I bought a book today.
That may require some elaboration…
Today I purchased an actual, physical, tangible, hold-it-in-your-hands-and-run-the-pages-under-your-thumb book.
I suppose I could say that it doesn’t matter which book I bought. But I’m pretty sure the identity of said book was the prime reason I bought it in this particular form.
It was Shadow Show, a just-published anthology of stories written in tribute to Ray Bradbury. (The timing of the release, just over a month following Bradbury’s passing, is at once entirely coincidental and entirely fitting.) There are some rather impressive names involved here – Neil Gaiman, Dave Eggers, Harlan Ellison, Margaret Atwood, and many more, most of whom I’ll be discovering for the first time. But of course, it was that one name that drew me to the book in the first place: Ray Bradbury.

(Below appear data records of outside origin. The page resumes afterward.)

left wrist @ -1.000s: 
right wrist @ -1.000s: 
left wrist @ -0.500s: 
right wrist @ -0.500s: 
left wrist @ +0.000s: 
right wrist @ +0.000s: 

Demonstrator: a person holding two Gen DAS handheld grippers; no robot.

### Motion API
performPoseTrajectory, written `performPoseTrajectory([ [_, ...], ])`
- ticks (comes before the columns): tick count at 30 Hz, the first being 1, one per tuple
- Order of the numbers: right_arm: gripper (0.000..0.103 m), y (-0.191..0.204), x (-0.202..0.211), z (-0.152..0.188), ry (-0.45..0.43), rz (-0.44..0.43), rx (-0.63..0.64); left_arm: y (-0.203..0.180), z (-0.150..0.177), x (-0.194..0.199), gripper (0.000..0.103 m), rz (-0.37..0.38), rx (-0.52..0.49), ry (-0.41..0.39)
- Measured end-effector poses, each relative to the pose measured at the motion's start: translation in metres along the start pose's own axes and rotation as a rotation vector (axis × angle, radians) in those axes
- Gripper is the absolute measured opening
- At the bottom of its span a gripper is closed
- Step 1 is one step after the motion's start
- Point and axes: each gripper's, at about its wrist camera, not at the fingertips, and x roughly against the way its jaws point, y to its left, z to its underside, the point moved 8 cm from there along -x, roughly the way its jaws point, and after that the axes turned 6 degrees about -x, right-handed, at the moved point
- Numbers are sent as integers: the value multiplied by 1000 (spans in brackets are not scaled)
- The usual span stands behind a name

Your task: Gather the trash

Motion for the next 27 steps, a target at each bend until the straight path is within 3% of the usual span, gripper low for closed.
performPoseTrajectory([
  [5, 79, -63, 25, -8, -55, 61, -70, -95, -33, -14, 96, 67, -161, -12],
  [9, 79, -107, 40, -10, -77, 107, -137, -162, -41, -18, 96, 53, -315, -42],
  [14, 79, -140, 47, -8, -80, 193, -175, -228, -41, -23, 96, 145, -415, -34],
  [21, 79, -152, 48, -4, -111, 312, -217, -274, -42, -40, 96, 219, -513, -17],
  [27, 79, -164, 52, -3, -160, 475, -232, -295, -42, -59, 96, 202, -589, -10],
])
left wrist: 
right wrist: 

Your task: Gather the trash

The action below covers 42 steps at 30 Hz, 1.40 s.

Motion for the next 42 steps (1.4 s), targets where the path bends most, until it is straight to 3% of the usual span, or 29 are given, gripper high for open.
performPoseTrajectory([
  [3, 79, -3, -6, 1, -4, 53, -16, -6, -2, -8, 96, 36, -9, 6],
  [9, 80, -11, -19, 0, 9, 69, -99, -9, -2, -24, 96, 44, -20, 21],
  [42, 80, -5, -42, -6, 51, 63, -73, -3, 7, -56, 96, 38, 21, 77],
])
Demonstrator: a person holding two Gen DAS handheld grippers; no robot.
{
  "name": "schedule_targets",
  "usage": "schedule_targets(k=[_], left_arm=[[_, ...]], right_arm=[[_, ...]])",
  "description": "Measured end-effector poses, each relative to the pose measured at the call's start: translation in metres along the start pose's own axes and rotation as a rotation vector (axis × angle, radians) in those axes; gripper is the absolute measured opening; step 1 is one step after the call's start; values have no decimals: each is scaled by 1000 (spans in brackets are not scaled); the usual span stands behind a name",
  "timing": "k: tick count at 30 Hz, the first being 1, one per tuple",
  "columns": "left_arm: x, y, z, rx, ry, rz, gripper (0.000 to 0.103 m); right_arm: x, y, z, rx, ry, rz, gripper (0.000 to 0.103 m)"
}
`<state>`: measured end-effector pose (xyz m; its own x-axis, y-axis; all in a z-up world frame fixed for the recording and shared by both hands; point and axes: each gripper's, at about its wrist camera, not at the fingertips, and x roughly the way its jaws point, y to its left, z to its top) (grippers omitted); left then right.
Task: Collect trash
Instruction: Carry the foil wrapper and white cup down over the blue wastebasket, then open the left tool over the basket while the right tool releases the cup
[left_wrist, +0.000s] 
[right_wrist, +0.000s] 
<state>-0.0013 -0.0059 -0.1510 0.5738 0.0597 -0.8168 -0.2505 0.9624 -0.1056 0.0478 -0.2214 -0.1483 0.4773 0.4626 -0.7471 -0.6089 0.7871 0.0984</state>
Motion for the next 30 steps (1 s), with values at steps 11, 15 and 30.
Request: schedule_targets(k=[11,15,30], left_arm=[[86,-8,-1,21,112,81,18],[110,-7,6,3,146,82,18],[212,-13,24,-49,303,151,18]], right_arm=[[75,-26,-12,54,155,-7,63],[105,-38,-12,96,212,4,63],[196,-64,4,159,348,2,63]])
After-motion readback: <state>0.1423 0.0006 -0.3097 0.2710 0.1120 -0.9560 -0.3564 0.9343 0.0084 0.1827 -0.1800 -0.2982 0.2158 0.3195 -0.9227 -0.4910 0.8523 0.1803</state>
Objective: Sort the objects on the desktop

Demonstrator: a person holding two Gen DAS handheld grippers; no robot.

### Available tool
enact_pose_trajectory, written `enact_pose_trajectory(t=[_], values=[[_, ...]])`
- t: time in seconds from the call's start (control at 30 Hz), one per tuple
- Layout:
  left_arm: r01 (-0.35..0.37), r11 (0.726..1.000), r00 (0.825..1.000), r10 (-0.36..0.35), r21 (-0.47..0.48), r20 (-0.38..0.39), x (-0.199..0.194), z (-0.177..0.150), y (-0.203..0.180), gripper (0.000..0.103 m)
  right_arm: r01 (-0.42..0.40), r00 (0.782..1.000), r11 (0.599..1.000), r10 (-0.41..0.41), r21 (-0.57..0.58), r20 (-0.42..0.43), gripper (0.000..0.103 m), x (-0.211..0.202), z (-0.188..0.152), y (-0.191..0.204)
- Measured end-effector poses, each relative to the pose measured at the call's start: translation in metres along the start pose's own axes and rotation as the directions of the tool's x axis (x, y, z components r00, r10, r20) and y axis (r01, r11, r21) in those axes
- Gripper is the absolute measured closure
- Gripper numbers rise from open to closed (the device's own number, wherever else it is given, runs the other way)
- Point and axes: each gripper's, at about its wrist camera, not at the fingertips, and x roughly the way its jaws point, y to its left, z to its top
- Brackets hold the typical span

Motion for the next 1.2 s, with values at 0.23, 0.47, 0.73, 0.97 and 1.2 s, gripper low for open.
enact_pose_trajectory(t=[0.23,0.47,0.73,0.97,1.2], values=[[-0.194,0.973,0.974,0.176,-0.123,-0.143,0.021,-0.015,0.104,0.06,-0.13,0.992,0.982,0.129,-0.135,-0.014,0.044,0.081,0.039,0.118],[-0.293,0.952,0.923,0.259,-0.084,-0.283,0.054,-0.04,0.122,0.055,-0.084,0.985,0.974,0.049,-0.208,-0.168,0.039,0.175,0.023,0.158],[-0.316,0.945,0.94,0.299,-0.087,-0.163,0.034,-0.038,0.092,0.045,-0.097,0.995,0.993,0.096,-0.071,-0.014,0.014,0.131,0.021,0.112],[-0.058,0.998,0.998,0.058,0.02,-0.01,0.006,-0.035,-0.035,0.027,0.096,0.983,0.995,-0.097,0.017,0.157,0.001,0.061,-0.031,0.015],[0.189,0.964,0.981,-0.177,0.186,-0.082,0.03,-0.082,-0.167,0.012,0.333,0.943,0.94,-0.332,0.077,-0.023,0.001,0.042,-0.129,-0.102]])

I could have gone for the e-book. I actually enjoy e-books from time to time. Beyond the apparent convenience and lower price point, it’s fairly easy to read much longer works fairly quickly. But there’s no way I could justify settling for something so… insubstantial when the point was to honor the man who in Fahrenheit 451 wrote:
“Do you know why books such as this are so important? Because they have quality. And what does the word quality mean? To me it means texture. This book has pores. It has features. This book can go under the microscope. You’d find life under the glass, streaming past in infinite profusion.”
And that’s the thing. Words may be words, and may have equal effect whether you see them on a page or a screen. But presentation still matters. And even today, in an age when we’re all more digital – and perhaps more distant – there’s still a certain power in being able to pick up that collection of bound paper and read those first lines. There’s a sense of wonder in the discovery of a great book that no digital device can yet duplicate.
And yet we seem all too happy to turn that experience over to the cloud. Even the buying of books, let alone the reading of them, isn’t the social experience it used to be. I’ve been around long enough to see too many brick-&-mortar bookstores go the way of dust, and I miss them. Bookstores are my favorite hangouts – if I can get away with it, I’ll spend hours getting lost in them. I’ll grant you that we still have a few to go around, but any bookstore’s death still diminishes me. And even libraries have fallen to the digital invasion, with all those internet computers in every room. It’s an entirely different atmosphere now, and I can’t help believing we’ve lost something in the process.
Can that be reversed? Am I even asking for that? I don’t know. Maybe all of this is just me getting older and seeing the world change around me while I remain me.
Or maybe, like my hero, I just love books – not just the words, but the vessels that contain them – and love them enough to want to see them outlive me.